# [To do]
In the data below, which lines hold "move"? Copy every one.
------------------------------------------------------------------------
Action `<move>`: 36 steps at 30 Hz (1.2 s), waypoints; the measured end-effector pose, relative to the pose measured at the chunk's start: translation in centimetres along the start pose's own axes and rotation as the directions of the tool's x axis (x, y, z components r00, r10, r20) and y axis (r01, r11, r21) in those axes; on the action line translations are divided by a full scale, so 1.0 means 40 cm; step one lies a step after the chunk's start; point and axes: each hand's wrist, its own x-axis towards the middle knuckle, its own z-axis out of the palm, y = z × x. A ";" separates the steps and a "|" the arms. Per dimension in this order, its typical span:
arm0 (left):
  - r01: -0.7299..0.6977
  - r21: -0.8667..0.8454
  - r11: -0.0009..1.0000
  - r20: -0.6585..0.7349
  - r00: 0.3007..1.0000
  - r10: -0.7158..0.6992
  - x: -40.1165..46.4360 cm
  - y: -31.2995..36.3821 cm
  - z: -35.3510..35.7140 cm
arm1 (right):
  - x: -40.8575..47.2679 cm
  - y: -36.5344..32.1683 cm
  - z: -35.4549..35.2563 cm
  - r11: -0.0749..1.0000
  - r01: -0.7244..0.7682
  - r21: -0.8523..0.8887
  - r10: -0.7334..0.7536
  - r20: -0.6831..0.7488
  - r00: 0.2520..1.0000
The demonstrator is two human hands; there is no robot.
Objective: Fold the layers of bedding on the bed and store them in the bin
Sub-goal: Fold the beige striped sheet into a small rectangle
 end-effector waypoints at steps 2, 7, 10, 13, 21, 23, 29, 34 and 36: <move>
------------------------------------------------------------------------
# [Finished task]
Action `<move>`: 36 steps at 30 Hz (1.2 s), waypoints; the measured end-effector pose, relative to the pose measured at the chunk's start: translation in centimetres along the start pose's own axes and rotation as the directions of the tool's x axis (x, y, z components r00, r10, r20) and y axis (r01, r11, r21) in those axes; on the action line translations are divided by a full scale, so 1.0 means 40 cm; step one lies a step after the chunk's start; point and axes: each hand's wrist, its own x-axis towards the middle knuckle, its own z-axis out of the palm, y = z × x. A ";" separates the steps and a "|" the arms. Per dimension in this order, its typical span:
 end-effector waypoints at steps 2, 7, 10, 13, 21, 23, 29, 34 and 36: <move>

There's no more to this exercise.